Selectivity enhancement in the aqueous acid-catalyzed conversion of glucose to 5-hydroxymethylfurfural induced by choline chloride

In this work we wish to show that choline chloride (ChCl), a cheap and safe quaternary ammonium salt industrially produced at a few thousand tons per year through a 100% atom economy process, is capable of enhancing the selectivity of metal chlorides such as AlCl3, FeCl3 and CuCl2 in the aqueous tandem isomerization/dehydration of glucose to HMF. Under optimized conditions, 70% yield of HMF was obtained in a water/methylisobutylketone (MIBK) biphasic system which is a competitive yield to those traditionally obtained in imidazolium-based ionic liquids in the presence of hazardous chromium salts. By means of counter experiments, we show that the selectivity enhancement is optimal for a ChCl content of 50 wt% in water. At higher loading of ChCl, strong molecular interaction occurs between ChCl and HMF making the extraction of HMF from the aqueous phase difficult with MIBK, thus enhancing side reactions of HMF with water and hexoses to unwanted products.
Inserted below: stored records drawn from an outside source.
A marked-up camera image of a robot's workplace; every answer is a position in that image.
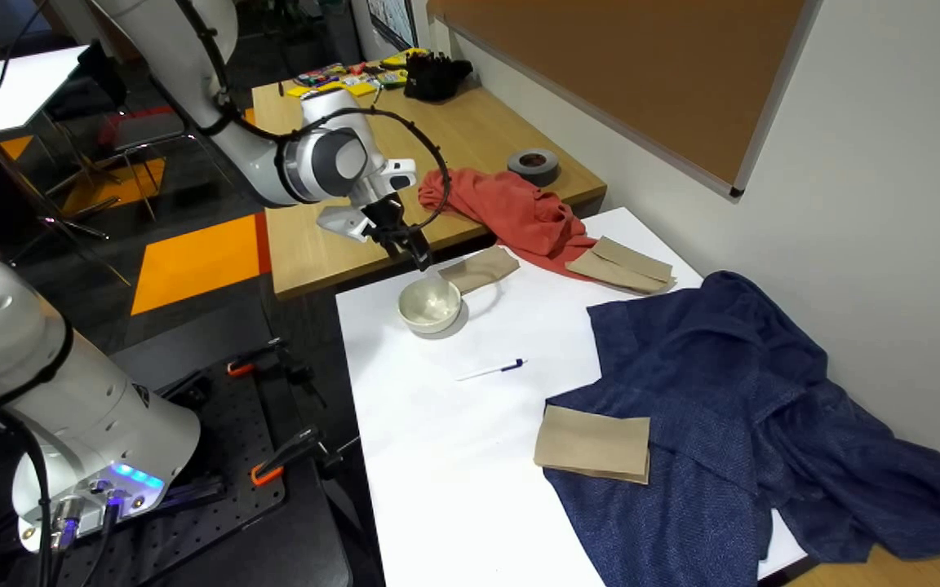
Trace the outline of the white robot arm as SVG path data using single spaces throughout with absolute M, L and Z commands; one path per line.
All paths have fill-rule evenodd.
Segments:
M 225 80 L 239 46 L 236 0 L 90 3 L 263 206 L 312 206 L 329 231 L 373 241 L 396 259 L 431 259 L 373 142 L 370 108 L 344 91 L 318 91 L 297 131 L 271 134 L 242 121 Z M 153 511 L 201 441 L 197 409 L 137 384 L 4 258 L 0 427 L 23 442 L 10 505 L 15 538 L 33 554 Z

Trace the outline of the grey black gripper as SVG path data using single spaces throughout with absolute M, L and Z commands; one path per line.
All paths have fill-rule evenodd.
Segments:
M 419 166 L 412 158 L 379 158 L 370 164 L 356 179 L 345 206 L 328 206 L 318 226 L 356 241 L 376 241 L 381 246 L 399 246 L 416 267 L 431 264 L 431 241 L 423 229 L 405 226 L 402 188 L 416 185 Z

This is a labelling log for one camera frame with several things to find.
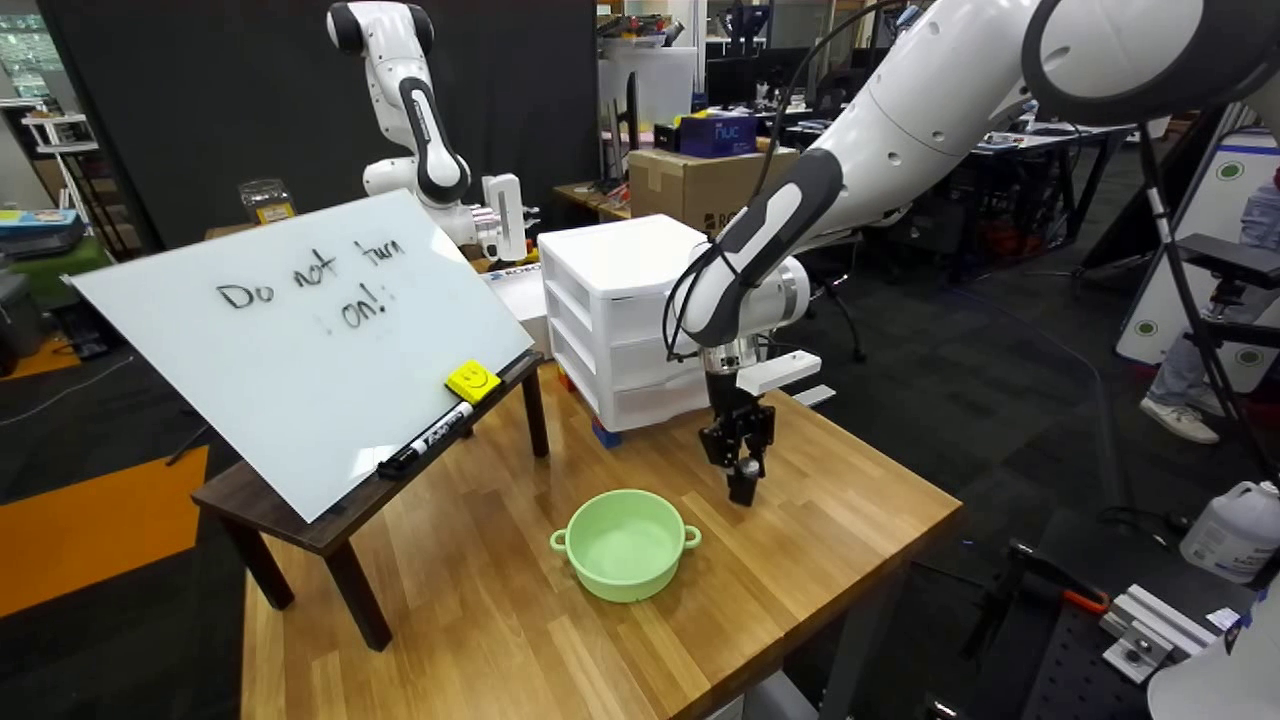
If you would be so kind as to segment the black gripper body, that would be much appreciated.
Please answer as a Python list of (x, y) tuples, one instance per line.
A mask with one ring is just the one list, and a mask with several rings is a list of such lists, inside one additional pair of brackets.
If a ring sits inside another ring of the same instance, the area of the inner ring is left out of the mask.
[(703, 456), (720, 466), (758, 464), (776, 435), (776, 413), (731, 377), (714, 373), (709, 373), (709, 398), (713, 421), (699, 428)]

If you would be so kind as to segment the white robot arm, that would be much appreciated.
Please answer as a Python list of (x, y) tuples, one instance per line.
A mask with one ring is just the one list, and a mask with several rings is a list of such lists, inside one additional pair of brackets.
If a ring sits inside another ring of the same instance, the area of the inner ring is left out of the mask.
[(663, 327), (703, 355), (699, 445), (758, 479), (772, 413), (738, 388), (746, 298), (795, 254), (908, 209), (1001, 113), (1145, 122), (1259, 95), (1277, 78), (1280, 0), (931, 0), (791, 177), (750, 197), (667, 290)]

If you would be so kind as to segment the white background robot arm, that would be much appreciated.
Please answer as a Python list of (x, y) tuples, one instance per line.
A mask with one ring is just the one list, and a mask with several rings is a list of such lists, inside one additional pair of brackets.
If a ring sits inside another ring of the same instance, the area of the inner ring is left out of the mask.
[(455, 245), (478, 248), (492, 262), (521, 262), (526, 254), (521, 180), (475, 177), (448, 140), (429, 62), (435, 43), (429, 11), (412, 0), (336, 0), (324, 32), (363, 62), (376, 128), (399, 142), (399, 156), (358, 172), (363, 192), (405, 187)]

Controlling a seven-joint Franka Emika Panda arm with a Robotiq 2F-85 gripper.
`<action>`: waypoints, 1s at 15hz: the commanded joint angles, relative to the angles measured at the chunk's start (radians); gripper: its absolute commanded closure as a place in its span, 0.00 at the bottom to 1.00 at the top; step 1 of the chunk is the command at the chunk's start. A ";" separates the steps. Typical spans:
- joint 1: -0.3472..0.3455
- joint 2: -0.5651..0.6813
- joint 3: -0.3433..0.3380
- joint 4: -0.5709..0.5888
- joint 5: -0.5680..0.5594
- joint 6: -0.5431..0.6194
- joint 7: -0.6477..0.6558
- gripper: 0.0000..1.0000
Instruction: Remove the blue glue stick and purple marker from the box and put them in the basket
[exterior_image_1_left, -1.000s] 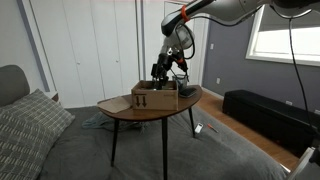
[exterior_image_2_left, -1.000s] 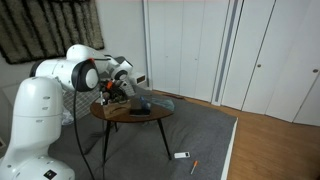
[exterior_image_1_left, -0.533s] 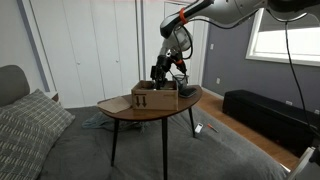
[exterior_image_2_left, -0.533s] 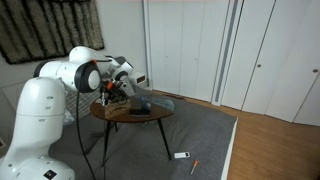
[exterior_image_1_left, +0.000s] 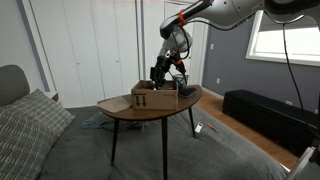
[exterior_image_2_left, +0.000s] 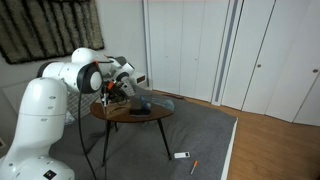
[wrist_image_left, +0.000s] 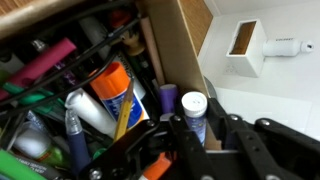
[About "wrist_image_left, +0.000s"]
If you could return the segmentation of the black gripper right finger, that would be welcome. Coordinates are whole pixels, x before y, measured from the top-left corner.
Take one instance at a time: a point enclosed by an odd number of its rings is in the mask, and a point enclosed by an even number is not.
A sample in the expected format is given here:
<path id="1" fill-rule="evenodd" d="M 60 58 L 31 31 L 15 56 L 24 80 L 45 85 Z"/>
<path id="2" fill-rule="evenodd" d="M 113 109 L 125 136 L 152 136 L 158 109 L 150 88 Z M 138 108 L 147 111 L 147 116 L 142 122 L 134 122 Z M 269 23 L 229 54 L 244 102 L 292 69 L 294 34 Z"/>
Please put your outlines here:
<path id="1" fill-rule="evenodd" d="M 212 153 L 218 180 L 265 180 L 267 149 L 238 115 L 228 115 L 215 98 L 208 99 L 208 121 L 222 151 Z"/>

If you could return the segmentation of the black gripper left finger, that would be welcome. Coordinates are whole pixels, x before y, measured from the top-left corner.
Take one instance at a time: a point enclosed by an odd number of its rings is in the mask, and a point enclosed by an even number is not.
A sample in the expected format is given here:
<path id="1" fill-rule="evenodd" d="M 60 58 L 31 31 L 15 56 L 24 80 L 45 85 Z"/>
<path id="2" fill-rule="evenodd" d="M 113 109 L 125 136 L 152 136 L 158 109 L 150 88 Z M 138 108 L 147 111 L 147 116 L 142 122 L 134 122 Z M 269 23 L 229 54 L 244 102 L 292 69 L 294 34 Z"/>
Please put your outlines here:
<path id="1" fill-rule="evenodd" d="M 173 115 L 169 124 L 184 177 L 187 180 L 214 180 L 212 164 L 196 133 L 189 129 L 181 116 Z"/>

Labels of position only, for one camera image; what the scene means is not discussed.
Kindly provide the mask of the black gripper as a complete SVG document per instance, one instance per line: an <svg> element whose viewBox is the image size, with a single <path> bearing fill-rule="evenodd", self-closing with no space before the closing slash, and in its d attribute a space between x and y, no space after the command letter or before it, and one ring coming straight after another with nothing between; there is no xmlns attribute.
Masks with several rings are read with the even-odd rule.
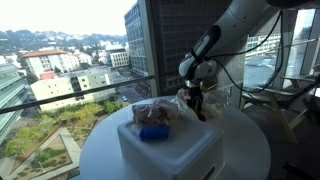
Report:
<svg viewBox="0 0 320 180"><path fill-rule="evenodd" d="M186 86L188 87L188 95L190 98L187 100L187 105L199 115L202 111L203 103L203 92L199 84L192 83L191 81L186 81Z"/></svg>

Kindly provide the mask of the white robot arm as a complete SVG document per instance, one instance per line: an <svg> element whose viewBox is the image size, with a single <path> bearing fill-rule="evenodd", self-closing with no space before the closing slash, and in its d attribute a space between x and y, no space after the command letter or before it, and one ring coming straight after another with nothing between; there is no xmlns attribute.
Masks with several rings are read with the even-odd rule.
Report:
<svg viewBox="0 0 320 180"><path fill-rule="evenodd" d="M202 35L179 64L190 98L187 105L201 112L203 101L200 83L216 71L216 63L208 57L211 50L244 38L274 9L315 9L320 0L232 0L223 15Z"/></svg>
Interestingly, this process can be transposed to the direct conversion of cellulose to HMF which is an even more challenging reaction. In this case, we show that combination of FeCl3 with AlCl3 allowed cellulose to be converted to HMF with 49% yield in a one pot reaction. From the viewpoint of sustainable chemistry, this work shows noticeable advantages such as the use of (1) water as a solvent, (2) ChCl as a cheap and safe additive, (3) cheap and naturally abundant metals (Al, Fe, and Cu) and (4) renewable raw materials.